10 Centrelink automatically waives debts of less than $50, as it is not cost effective to recover these debts. The power to waive in this circumstance is provided under section 1237AAA(1) of the Social Security Act 1991.
11 Centrelink, Annual Report 2004–05, p. 39.
12 The final validated results of the RSS for 2004–05 were not available until February 2006. Accordingly, these results were not available for inclusion in agencies' 2004–05 Annual Reports.
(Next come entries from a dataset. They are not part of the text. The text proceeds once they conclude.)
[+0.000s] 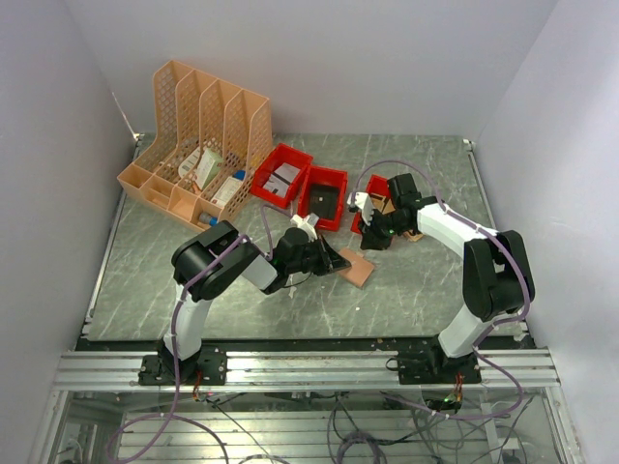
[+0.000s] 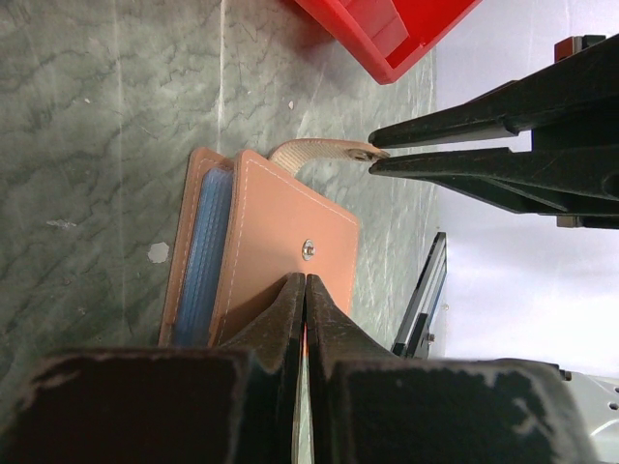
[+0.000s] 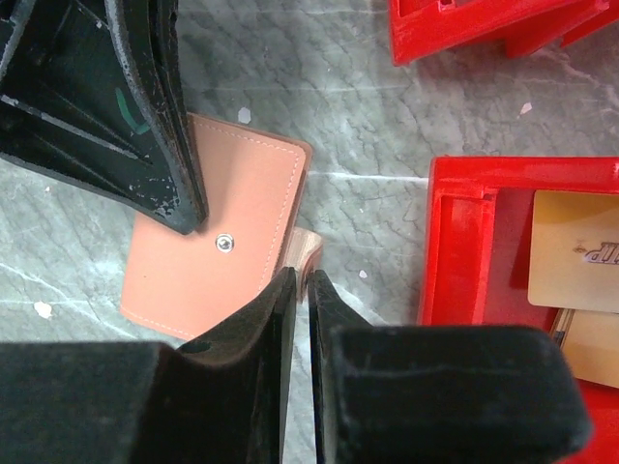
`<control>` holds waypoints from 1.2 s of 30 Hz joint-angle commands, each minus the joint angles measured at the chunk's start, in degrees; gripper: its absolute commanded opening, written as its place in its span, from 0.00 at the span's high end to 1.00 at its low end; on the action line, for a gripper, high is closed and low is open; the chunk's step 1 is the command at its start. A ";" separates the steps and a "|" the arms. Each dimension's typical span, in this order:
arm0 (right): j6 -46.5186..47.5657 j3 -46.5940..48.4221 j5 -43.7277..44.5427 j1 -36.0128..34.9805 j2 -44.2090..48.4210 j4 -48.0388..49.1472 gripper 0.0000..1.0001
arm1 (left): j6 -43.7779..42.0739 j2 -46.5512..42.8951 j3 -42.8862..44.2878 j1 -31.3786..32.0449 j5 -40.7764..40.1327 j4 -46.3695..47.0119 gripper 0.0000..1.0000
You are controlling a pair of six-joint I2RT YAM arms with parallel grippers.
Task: Put the credit cards into the card holder
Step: Close the card holder at the center of the board.
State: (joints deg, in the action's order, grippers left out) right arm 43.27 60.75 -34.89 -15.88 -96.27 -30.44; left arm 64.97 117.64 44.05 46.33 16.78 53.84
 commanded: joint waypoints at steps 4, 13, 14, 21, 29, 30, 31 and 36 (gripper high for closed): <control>1.29 1.29 1.04 -0.29 -0.93 -1.95 0.89 | -1.08 1.96 -0.81 -0.40 0.50 -2.08 0.92; 0.65 1.41 1.48 -0.29 -1.43 -1.49 0.95 | -0.98 2.13 -0.90 -0.34 0.54 -1.93 0.92; 0.60 1.39 1.58 -0.36 -1.38 -1.38 0.98 | -1.01 2.07 -0.90 -0.31 0.54 -1.91 0.92; 1.91 1.20 0.23 -0.60 -0.50 -2.53 1.00 | -0.83 2.24 -0.73 -0.38 0.63 -1.90 0.92; 6.58 -2.86 0.52 -3.33 3.88 -1.80 1.00 | 0.01 3.03 -0.54 -0.36 0.81 -1.34 0.92; 6.99 -2.98 1.14 -3.86 4.05 -1.69 1.00 | 0.16 3.11 -0.67 -0.40 0.76 -1.25 0.92; 7.22 -3.73 1.58 -4.30 4.23 -1.52 1.00 | 0.28 3.21 -0.72 -0.43 0.72 -1.14 0.92; 8.12 -5.39 2.67 -5.59 4.83 -1.26 1.00 | 0.51 3.47 -1.20 -0.74 0.56 -1.03 0.93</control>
State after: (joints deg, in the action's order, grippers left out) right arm 49.43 56.73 -32.99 -20.51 -92.90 -31.75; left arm 66.48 118.85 44.07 46.11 17.34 55.90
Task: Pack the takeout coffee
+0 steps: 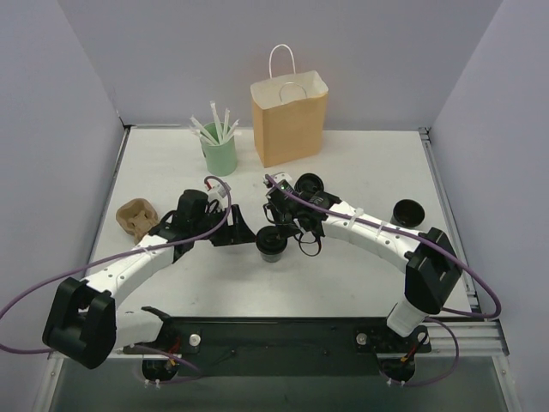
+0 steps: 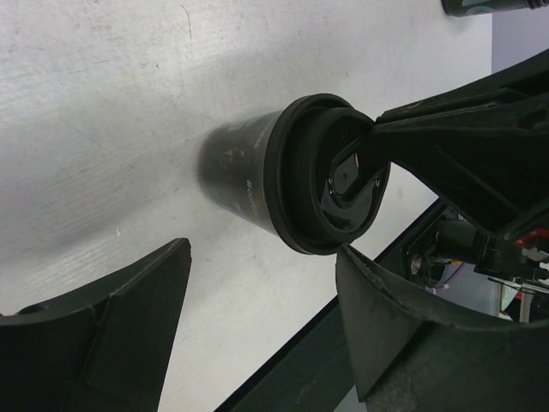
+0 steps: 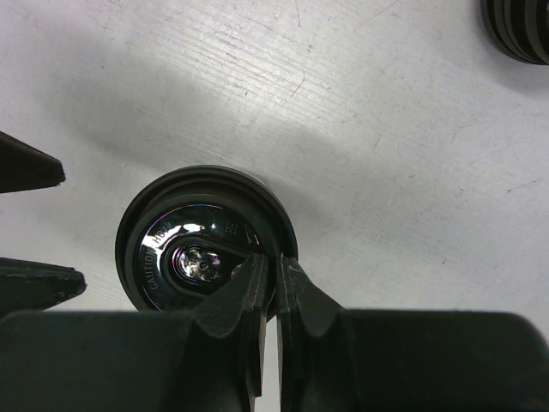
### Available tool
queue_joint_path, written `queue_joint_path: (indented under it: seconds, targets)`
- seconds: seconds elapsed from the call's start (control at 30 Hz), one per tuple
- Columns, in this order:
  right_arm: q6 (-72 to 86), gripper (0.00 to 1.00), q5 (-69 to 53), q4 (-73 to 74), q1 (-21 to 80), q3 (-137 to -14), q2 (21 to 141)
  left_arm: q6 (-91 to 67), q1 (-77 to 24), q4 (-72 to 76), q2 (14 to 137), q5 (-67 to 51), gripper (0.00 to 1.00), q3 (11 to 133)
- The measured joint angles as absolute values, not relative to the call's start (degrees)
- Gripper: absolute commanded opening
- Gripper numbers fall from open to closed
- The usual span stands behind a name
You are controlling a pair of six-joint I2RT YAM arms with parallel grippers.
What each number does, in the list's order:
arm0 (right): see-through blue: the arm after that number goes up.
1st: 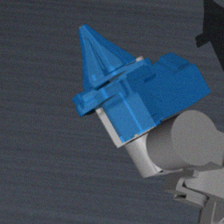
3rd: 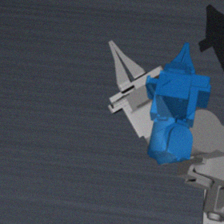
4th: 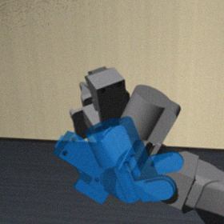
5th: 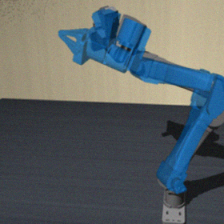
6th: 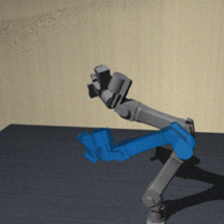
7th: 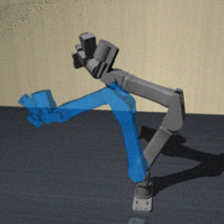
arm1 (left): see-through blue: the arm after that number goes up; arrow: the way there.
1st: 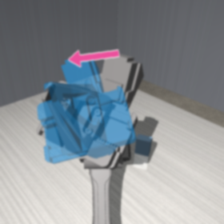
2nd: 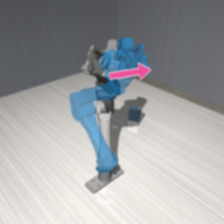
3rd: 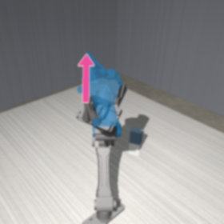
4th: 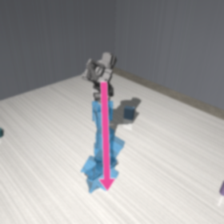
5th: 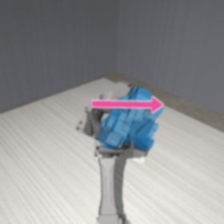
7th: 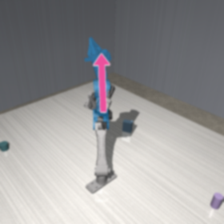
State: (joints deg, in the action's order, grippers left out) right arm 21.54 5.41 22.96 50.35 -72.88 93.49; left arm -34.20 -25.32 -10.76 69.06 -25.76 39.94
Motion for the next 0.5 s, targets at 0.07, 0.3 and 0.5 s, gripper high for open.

Centrelink advised the ANAO in April 2006 that the purchaser departments had agreed that the Centrelink's CEO's Statements of Assurance for 2004–05 be based on the first three quarters of data for 2004–05 as the fourth quarter data would not be available by the time the Statements of Assurance were required.
13 The relevant final validated results for 2004–05 are set out in Table 1 and using these figures it can be seen that the final payment correctness figure for 2004–05 is 96.6 per cent, within 0.2 per cent of the preliminary figure reported in Centrelink's 2004–05 Annual Report.
14 These payments are Age Pension, Carers Payment and Child Disability Allowance.
15 The Allen Consulting Group, FaCS and Centrelink: Compliance Review, 2004, p. 43.
16 Centrelink, “Charlotte” – the Web Unfurls, Analysis Report, December 2004, p. 7.
17 Centrelink's Annual Report 2004–05 states (p. 39): ‘To ensure effective delivery of government programs, random sample survey results are used to assure the correctness and accuracy of social security program outlays and are the primary quality assurance tool for the Business Assurance Framework……The target for payment correctness is set at 95 per cent. Since this random sampling process began in July 2002, Centrelink's payment correctness figures have exceeded 95 per cent every quarter, with an annual figure for 2004–05 of 96.8 per cent.' This is opposed to the 97.9 per cent accuracy of outlays result for 2004–05 for FaCSIA payments only.